Зотов со штыком у плеча вперед подался и говорит тихонько:
— Заколю…
Тот поглядел Петру-первому в глаза и понял: заколет.
— Что? — спрашивает.
И мимо прошел. Рассеянно смотрел на красные лица.
Потом вернулся и вдоль покатился.
— Фамилия…
— Так точно! — рявкнул Зотов громко, как мог.
— Тронутый? — спросил ротный. И снова мимо прошел.
После этого он никак не мог разглядеть Зотова — ни белым днем, ни при лампе-молнии, ни в карауле ночью лунной — все щурился. Зачем было Петра-первого в военный суд и расправу? Кузен Вилли его и так прикончит. У Вилли усы вверх торчат, у Николя вниз повисли, вот и вся разница. И все ротные знали, что солдатам это известно наилучше, особенно кто из начитанных.
Перед отправкой — в баню.
Помылись солдатики, побанились, тела чистые, белые, морды красные, ступни сизые — эй, соколики! Соловей-пташечка, горе не беда… Раз поет, два поет, помирает — все поет… канареечка жалобно поет! Р-равняйсь! С-сси-ррна! Наши жены — ружья заряжены! Вот где наши же-оны! Зотов, куда пялишься?!

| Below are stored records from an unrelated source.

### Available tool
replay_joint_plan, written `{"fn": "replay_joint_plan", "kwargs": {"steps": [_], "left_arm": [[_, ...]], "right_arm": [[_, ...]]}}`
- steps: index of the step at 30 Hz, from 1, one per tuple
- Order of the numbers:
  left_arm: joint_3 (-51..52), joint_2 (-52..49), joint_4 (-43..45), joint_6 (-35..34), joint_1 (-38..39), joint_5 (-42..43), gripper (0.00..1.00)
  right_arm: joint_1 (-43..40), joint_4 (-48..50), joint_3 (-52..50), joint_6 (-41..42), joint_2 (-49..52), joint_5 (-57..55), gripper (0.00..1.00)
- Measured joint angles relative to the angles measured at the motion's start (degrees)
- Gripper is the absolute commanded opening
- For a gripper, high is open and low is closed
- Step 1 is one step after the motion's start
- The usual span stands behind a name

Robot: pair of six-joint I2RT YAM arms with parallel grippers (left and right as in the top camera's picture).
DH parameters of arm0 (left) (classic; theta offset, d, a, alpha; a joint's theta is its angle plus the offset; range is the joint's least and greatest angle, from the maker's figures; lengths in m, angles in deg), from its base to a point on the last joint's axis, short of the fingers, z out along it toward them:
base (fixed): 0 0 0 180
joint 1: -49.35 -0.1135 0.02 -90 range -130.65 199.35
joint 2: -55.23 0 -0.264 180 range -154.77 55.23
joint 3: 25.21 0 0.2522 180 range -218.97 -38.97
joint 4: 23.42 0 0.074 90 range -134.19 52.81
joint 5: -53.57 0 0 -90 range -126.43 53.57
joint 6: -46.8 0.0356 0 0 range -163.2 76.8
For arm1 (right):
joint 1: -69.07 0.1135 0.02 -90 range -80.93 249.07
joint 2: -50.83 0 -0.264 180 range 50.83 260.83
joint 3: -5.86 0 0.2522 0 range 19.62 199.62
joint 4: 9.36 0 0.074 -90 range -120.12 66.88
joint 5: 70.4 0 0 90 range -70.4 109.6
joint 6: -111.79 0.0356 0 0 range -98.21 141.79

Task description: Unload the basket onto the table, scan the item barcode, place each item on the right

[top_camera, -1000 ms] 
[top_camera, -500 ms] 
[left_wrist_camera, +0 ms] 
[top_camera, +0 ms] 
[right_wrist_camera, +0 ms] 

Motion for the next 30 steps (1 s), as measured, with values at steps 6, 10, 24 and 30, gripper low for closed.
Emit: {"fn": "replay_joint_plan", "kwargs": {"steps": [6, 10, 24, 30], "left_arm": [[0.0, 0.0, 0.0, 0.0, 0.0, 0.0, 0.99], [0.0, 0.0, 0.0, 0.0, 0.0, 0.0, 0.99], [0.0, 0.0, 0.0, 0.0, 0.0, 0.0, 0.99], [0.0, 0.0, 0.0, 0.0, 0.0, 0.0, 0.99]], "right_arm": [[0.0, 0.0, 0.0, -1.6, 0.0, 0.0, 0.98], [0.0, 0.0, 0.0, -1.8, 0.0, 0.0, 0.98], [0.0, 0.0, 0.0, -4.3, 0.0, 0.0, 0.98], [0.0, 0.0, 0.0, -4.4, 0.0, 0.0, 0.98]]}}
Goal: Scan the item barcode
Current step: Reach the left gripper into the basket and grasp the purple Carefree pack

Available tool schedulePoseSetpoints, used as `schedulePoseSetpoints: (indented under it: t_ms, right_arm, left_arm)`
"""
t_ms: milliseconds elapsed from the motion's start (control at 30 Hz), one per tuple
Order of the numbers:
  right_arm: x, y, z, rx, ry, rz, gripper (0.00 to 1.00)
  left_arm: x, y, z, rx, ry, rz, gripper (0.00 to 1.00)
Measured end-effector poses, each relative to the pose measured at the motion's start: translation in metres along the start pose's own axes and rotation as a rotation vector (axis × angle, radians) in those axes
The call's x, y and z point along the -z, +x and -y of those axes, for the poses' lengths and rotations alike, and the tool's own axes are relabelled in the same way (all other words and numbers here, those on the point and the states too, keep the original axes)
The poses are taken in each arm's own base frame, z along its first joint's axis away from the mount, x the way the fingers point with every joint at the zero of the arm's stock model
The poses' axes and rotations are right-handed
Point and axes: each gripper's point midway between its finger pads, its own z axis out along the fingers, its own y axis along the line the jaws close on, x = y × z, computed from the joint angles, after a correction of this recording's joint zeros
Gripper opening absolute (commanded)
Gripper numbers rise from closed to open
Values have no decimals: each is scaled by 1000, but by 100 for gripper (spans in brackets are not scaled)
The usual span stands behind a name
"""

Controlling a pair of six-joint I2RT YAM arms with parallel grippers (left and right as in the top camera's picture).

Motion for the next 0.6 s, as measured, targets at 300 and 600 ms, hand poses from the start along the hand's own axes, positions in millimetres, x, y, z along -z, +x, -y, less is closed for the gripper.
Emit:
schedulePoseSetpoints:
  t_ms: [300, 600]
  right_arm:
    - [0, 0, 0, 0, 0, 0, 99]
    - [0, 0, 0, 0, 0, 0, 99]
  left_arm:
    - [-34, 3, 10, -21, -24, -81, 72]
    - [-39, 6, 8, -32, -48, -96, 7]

А вдоль забора Маша идет, Машенька, Мария. Зотов пялится, солдатики ржут. Последний нонешний денечек Москву издали видят.
Ну, братцы!
«Дал я фельдфебелю целковый, и тот меня из казармы на час выпустил, не забоялся. А за казармой роща, а в роще соловьи курские, от войны залетные, и Маша-Машенька, Машенька моя родная, мне не жаль смерть принять, жаль, тебя не увижу, звездочка негасимая. Ничего мне не надо, Машенька, от тебя, — женатый я, и дите ждет, и с бабами я путался, грязный я, подворотный против тебя, Машенька, а ты чистота небесная, голубиная. Вот беда, вот где горе мое, но уже год пропадаю я из-за тебя, Машенька, Мария моя.
— И я, Петя, — говорит Мария. Я ей в ноги:
— Прости меня, люблю, и прощай, моя ненаглядная!
Обхватил ее, лицом прижался.
— Сейчас, — говорит Мария и дрожит. — Пусти меня, Петя…
Отпустил я ее, а она на траву легла… Ничего дальше я не помню, помню только, хрипел:
— До могилы…
— И я, Петя… Прощай…
Прощай, звезда моя негасимая. Завтра поедем могилы рыть себе и другим. Траншеи называются…»
— Что есть знамя?! Знамя есть священная хоругвь, которая…
Ну и дальше. Все по словесности. За веру, за одного немецкого кузена против другого немецкого кузена, за Непрядвина, за Асташенкова, за ихнее отечество!
Теплушка колесами тук-тук, сорок человек или восемь лошадей.
Прощай, Мария.
Любовь, магия, жизнь, сущность неведомая.
Прощай, Мария.
4
…А как пришел 1916 год, Ванька — четвертый старика Непрядвина убил, Василия Антоновича. Такие, брат, дела.
Не сам убил и вроде бы неподсуден, но на Ваньке — его кровь.
Колька — второй из типографии деду книжку принес, и там написано — в терновом венце революций грядет шестнадцатый год. И фамилия — Маяковский. Видно, началось.
Революцию, может, все хотели в тот год, однако каждый по своему интересу. Может, один царь не хотел, да ему и хотеть некуда — началось его царство с Ходынки, Ходынкой и кончится, и что ни делай, а все в одну сторону идет.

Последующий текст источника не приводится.